And all condolence would be little worth
To one whose conversation is, like thine,
Ever more nearly among things divine.
But there's another dear to me and thee,
Thine own bright L--, oh! how fareth she
In this sad wreck of love, beneath this stroke
Of Heaven's own lightning, which at once hath

broke

Friendship's strong bonds, worn through so many

years,

And strengthen'd in the wearing: are her tears
Yet dry, or does their flowing bring relief
To that absorbing and most passionate grief,
Which only hearts like hers, of finest mould,
Feel as she feels it?
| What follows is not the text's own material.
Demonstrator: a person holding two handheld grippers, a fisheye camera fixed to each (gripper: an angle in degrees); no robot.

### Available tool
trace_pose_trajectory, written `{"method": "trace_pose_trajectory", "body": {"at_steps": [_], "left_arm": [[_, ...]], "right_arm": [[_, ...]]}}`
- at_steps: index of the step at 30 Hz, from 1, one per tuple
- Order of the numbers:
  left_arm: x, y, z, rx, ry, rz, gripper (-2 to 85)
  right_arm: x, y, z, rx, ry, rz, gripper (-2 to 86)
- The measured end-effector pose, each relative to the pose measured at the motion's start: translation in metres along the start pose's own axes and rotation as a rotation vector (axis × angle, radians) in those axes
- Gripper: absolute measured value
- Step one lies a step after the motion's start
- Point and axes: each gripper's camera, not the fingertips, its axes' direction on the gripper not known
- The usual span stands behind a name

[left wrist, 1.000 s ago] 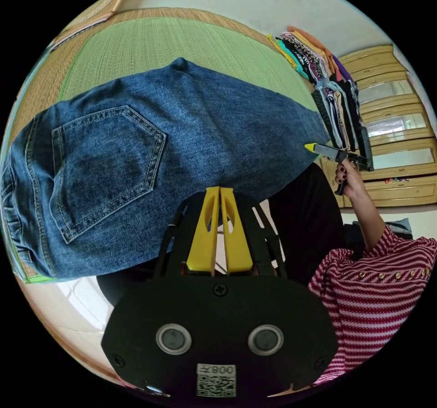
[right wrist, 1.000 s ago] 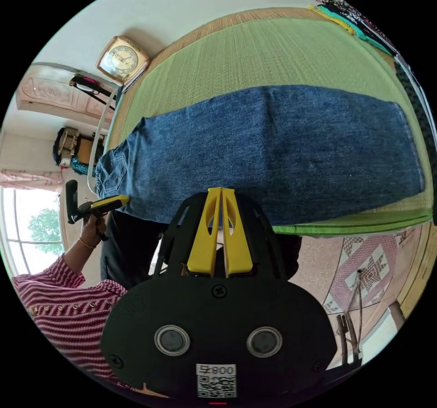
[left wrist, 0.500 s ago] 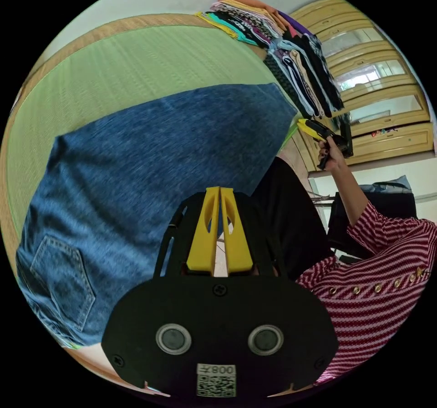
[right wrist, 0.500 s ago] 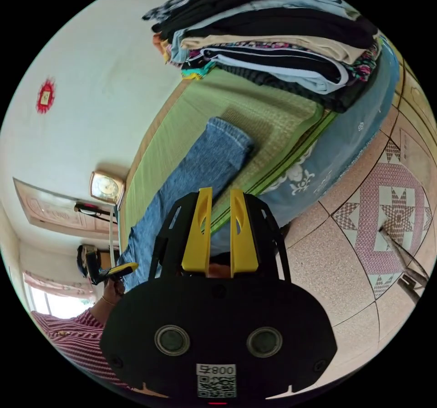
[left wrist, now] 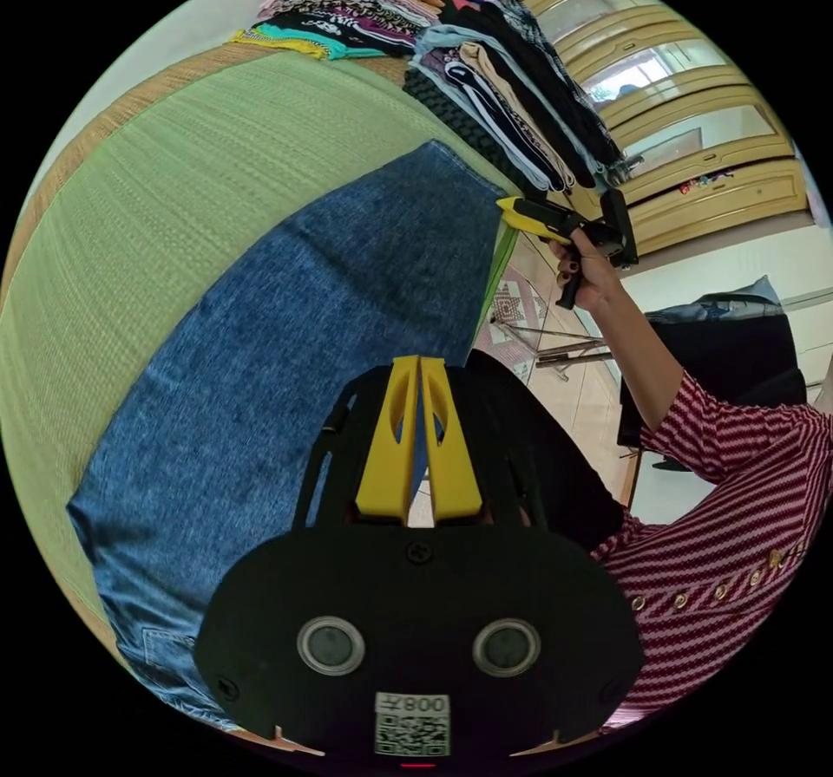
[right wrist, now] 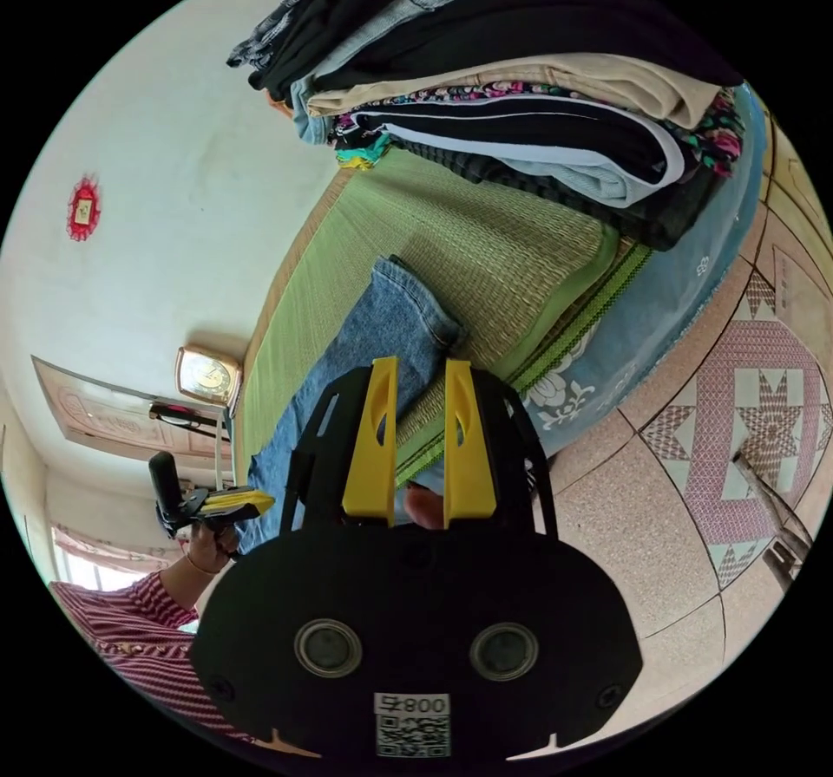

Ere that grief grows old,
May He who sent it, and doth never send
A causeless sorrow, shape it to that end
For which I know thy constant prayers ascend
To his eternal presence; may that mind
So proudly gifted, and e'en now inclined
To all things lovely, noble, pure and good,
Be, by this heart-stroke, to His will subdued,
And fix'd on things above.

Now let me greet

The second daughter of thy love, my sweet

And pensive-hearted M-. Hath she grown
In grace and spiritual beauty, shown

In her most gentle and heart-winning ways?
In that retiring meekness, which to praise
Were to insult it? in that quiet love

To things on earth, but more to things above?
In those mild eyes, serene as summer even,
Which speak of frequent communings with Heaven?
In the sweet zeal with which she doth explore
The fountains deep and vast of sacred lore,
To drink of Truth's pure stream? Tell her, from me,
The record of her last year's industry

Now lies upon my table; whereon I
Pore ever and anon with critic eye,

Which yet finds nought to blame, but much to praise.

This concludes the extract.